Task details
From the listing below, retype exactly the line holding "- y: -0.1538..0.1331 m", the line holding "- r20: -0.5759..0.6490", and the lines between them; skip everything else.

Provided entries
--- START ---

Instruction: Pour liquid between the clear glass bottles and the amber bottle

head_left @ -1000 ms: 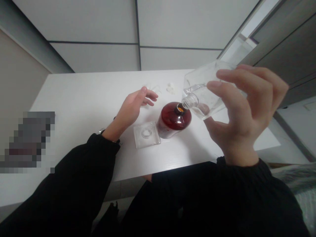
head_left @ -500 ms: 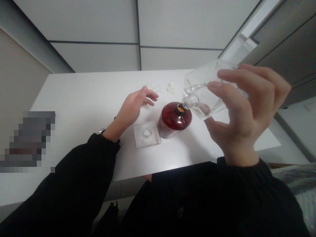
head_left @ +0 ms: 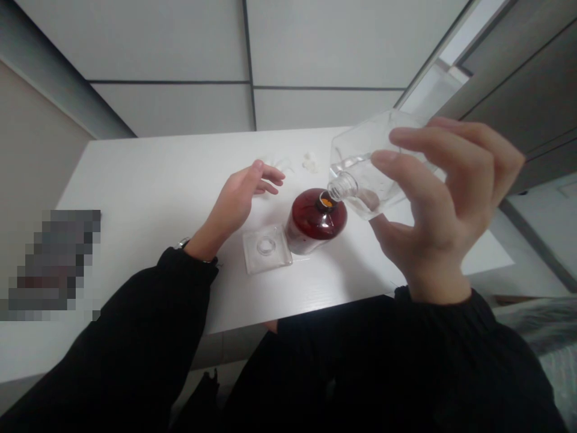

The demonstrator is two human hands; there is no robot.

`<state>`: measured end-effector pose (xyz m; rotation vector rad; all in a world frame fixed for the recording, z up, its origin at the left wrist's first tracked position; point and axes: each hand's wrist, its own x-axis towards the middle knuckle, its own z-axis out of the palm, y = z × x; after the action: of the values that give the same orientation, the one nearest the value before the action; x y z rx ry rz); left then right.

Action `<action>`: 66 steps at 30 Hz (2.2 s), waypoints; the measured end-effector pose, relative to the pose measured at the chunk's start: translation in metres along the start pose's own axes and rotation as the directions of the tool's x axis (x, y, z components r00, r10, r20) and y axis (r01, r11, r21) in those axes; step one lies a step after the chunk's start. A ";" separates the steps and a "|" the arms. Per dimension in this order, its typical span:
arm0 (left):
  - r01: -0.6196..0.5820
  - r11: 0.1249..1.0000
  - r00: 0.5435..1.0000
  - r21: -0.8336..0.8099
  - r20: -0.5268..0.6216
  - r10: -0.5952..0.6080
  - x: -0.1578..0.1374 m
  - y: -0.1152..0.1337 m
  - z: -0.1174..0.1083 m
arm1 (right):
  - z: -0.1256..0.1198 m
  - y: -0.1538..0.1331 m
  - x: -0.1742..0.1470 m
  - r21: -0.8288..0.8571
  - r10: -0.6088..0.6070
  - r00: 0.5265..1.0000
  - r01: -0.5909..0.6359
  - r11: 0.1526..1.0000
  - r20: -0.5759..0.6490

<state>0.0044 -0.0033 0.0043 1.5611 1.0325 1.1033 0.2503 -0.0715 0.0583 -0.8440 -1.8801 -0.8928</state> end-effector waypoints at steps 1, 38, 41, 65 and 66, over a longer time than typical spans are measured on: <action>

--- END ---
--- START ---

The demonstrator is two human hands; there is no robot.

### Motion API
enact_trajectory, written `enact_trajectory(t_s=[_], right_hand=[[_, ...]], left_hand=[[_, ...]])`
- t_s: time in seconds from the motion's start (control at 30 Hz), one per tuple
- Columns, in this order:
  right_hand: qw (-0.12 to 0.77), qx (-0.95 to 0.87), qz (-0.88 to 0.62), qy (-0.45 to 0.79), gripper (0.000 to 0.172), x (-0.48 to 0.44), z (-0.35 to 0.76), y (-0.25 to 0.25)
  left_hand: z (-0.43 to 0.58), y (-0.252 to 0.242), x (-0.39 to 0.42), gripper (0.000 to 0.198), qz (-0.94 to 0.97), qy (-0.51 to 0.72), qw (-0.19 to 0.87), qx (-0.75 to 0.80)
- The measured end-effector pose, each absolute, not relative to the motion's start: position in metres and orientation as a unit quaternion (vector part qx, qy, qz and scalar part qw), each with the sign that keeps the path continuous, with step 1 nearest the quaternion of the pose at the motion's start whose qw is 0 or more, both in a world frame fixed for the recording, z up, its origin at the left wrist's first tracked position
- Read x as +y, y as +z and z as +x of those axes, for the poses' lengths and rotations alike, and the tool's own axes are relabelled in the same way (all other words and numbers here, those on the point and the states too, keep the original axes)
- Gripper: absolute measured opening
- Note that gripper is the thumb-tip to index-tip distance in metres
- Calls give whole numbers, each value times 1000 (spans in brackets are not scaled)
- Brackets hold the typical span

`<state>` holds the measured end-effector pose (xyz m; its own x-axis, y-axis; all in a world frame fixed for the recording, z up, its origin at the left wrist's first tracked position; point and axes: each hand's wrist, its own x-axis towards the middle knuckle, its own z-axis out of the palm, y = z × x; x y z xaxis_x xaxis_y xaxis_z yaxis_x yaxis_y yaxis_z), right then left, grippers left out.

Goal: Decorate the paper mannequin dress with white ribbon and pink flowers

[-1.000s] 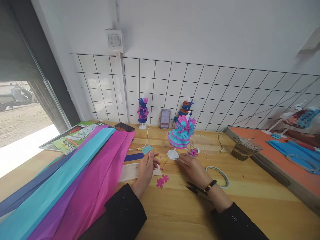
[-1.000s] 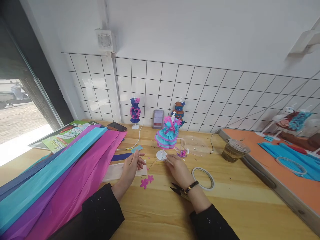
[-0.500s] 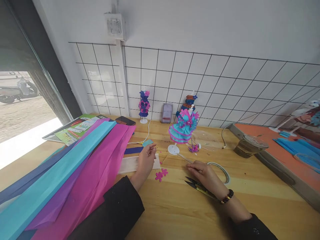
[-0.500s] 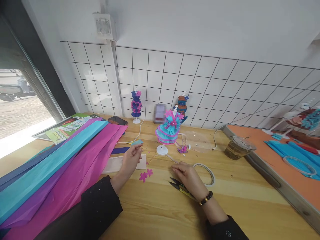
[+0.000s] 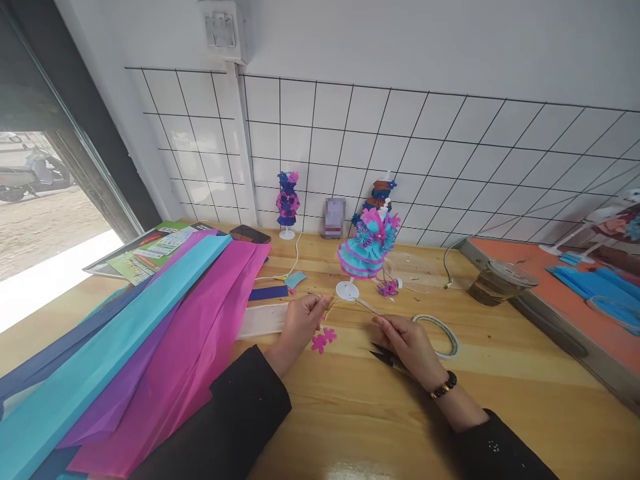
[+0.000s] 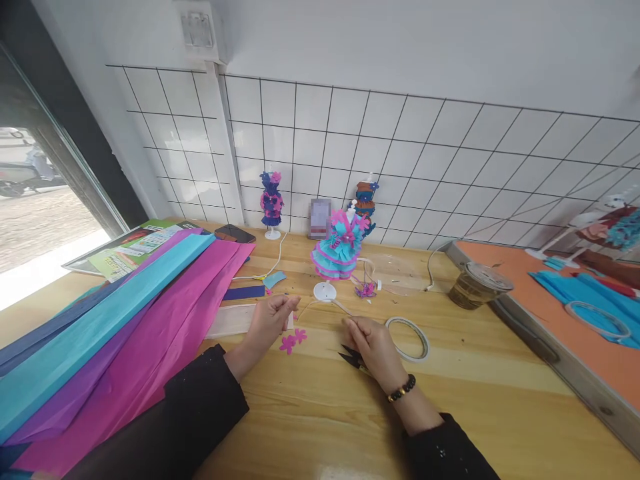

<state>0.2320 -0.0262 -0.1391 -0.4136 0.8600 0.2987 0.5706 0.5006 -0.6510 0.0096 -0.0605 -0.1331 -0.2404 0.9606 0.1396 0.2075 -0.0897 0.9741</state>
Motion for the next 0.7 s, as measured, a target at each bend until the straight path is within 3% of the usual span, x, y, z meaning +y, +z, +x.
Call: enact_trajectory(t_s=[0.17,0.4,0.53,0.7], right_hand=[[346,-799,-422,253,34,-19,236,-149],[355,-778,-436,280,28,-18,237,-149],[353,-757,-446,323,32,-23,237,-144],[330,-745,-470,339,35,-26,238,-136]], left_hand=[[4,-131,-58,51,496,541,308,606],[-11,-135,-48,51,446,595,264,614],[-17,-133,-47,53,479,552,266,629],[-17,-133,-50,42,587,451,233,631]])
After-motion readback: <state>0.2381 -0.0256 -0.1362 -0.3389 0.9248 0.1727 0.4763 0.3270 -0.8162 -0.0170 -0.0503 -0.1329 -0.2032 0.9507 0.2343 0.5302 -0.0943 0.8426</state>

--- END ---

Written response
  - y: -0.1538..0.1331 m
  - x: -0.1742..0.1470 m
  - r21: -0.8288..0.8571
  - r10: -0.6088..0.6070
  - r00: 0.5265..1.0000
  - r01: -0.5909..0.6359
  - r11: 0.1526..1.0000
  - r20: -0.5759..0.6490

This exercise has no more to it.